INSTRUCTIONS TO FOLLOW:
Set down exact lines only, from the line with "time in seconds" through the last line of the material below, with every picture left out.

THE DATA:
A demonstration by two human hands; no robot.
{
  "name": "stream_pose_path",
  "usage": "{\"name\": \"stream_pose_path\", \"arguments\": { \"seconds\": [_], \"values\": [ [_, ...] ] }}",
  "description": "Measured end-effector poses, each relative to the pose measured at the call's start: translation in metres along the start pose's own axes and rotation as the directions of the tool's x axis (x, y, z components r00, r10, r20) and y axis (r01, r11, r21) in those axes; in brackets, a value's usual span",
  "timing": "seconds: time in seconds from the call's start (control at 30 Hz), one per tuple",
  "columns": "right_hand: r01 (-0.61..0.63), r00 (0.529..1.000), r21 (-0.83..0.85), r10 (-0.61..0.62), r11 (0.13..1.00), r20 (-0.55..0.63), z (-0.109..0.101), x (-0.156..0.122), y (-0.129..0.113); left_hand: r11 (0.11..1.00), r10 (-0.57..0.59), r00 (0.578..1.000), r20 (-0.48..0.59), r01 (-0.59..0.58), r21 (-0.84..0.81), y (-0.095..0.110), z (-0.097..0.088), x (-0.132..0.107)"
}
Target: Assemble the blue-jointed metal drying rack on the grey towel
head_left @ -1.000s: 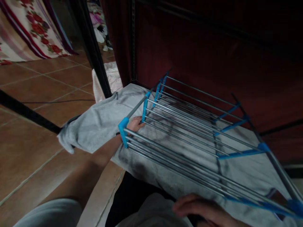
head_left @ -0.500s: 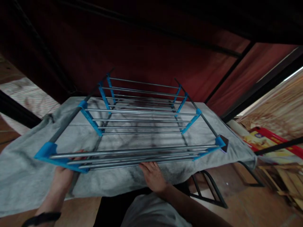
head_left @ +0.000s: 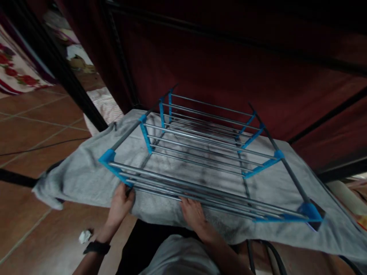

SOLUTION TO THE EXERCISE:
  "timing": "seconds: time in seconds from the call's start (control at 30 Hz), one per tuple",
  "columns": "right_hand: r01 (-0.61..0.63), r00 (0.529..1.000), r21 (-0.83..0.85), r10 (-0.61..0.62), r11 (0.13..1.00), r20 (-0.55..0.63), z (-0.109..0.101), x (-0.156..0.122), y (-0.129..0.113); left_hand: r11 (0.11..1.00), r10 (-0.57..0.59), r00 (0.578..1.000), r20 (-0.48..0.59), r01 (-0.59..0.58), r21 (-0.84..0.81), y (-0.095..0.110), z (-0.097..0.088), x (-0.132..0.107)"
}
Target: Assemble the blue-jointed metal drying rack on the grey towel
head_left @ -1.000s: 
head_left @ -0.500s: 
head_left @ +0.000s: 

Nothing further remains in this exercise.